▶ Task to carry out
The response should be an exact transcription of the data below, free of images.

▶ Information shown
====
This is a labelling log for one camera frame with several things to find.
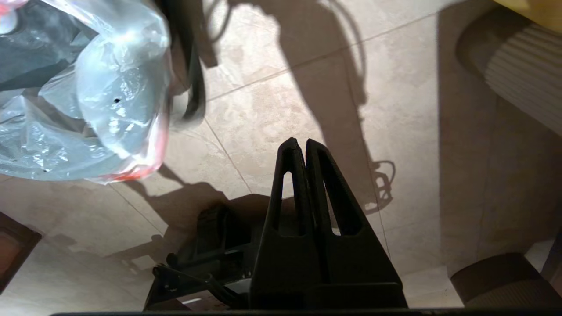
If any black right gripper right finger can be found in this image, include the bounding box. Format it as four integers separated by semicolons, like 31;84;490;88
306;139;402;286

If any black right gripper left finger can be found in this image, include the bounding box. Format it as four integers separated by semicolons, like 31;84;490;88
250;138;328;286

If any black bin retaining ring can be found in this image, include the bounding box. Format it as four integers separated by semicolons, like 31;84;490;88
173;0;207;126

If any used white bag red trim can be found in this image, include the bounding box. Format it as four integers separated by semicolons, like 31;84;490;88
0;0;172;184

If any yellow fabric bag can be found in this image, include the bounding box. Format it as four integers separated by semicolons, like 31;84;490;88
492;0;562;32

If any grey ribbed round pouf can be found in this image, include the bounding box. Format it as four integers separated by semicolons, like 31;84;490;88
457;18;562;137
450;252;562;308
====
▶ Response to this exercise
This is a labelling log for one camera frame with several things to find.
If any black right gripper right finger can be found in this image, include the bounding box. Format it as four integers separated by semicolons, like 31;84;490;88
306;139;402;286

If any black right gripper left finger can be found in this image, include the bounding box. Format it as four integers separated by semicolons, like 31;84;490;88
250;138;328;286

If any black bin retaining ring can be found in this image, include the bounding box. Format it as four integers separated by semicolons, like 31;84;490;88
173;0;207;126

If any used white bag red trim can be found in this image, include the bounding box. Format it as four integers separated by semicolons, like 31;84;490;88
0;0;172;184

If any yellow fabric bag can be found in this image, include the bounding box. Format it as four integers separated by semicolons, like 31;84;490;88
492;0;562;32

If any grey ribbed round pouf can be found in this image, include the bounding box. Format it as four integers separated by semicolons, like 31;84;490;88
457;18;562;137
450;252;562;308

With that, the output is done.